エンゲルスが『イギリスにおける労働者階級の状態』で叙述したように、一九世紀末のヴィクトリア朝のブルジョア階級の台頭は、その裏で労働者階級の生活の困窮化を招いた。そんな中で、先行世代のワーズワースやシェリーといったロマン主義左派の流れを引く詩人・美術工芸家ウィリアム・モリスは、アーツ・アンドクラフツ運動と呼ばれるモダンデザインの先駆けともなる社会運動を始めた。
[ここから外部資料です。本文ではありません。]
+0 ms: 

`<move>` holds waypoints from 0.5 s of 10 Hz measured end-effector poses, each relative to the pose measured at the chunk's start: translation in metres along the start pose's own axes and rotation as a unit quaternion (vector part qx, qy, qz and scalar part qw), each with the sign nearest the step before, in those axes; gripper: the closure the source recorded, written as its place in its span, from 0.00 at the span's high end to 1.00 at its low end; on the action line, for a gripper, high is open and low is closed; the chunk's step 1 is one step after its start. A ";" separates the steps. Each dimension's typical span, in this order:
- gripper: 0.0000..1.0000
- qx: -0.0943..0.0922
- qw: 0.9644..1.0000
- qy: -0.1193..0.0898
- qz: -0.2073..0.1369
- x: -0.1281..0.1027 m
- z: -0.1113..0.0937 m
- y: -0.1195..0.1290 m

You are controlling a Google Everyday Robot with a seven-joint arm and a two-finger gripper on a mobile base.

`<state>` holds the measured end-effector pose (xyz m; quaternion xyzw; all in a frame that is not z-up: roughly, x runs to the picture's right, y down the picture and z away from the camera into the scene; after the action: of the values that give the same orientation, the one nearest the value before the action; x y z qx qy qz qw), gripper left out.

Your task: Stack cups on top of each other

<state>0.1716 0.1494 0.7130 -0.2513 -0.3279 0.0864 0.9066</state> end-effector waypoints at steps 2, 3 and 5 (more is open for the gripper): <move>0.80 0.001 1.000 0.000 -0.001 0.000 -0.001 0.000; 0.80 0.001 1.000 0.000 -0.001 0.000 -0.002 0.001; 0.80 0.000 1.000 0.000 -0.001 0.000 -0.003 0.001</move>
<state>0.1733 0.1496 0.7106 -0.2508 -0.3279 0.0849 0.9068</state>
また、この国では少数のマルクス主義者でもあった彼は、議会による改革を目指す社会民主主義のフェビアン協会とも一線を画し、イギリスの個人のリベラリズム(自由主義)に立脚した複数の芸術家・経営者が「契約」によって集まる芸術による社会改良を目指した。それは工場で資本家の下で労働者が集められ、機械に服従して生産が行われる産業形態に対する痛烈な批判であった。
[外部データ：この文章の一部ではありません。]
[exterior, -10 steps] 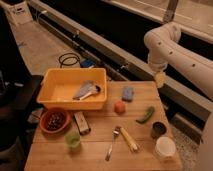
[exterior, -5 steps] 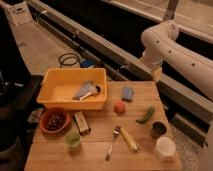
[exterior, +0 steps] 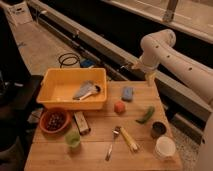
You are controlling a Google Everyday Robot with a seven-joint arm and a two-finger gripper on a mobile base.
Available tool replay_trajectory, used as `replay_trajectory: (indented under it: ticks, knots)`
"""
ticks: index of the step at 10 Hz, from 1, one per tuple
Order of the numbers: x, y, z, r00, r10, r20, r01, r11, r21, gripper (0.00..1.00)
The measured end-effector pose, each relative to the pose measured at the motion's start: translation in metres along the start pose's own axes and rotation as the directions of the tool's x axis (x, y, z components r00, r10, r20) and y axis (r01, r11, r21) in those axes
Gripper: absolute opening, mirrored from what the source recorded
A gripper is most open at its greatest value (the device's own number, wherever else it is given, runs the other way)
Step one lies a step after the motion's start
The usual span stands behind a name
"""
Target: Place sponge in tray
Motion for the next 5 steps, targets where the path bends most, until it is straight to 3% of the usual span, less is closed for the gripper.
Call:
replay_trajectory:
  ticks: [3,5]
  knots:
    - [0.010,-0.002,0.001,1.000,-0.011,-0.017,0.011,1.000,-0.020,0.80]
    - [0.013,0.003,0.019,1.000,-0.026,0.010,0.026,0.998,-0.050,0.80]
しかし皮肉にも、アメリカの経済学者ヴェブレンが指摘したように、モリスらの労働者のための芸術運動は、この当時台頭した生産には携わらなくても生きていける「有閑階級」(Leisure Class)と呼ばれる顧客によって賄われていた。それは廉価な機械製品に対して高価な手仕事の家具などを買うことが他人への見せびらかしのために大いに必要とされる産業社会=大衆消費社会の誕生を意味している。すなわちモリスの活動は、一方で、他人志向的な有閑階級の無理解、他方で困窮した労働階級の過激化の間で引き裂かれた。
そうした中で彼は晩年中世の造本の製作にのめり込んでゆく。本書は彼がそのとき何を思い、そして何故彼の芸術が今日のわれわれを促し続けているかの秘密をそっと示してくれるだろう。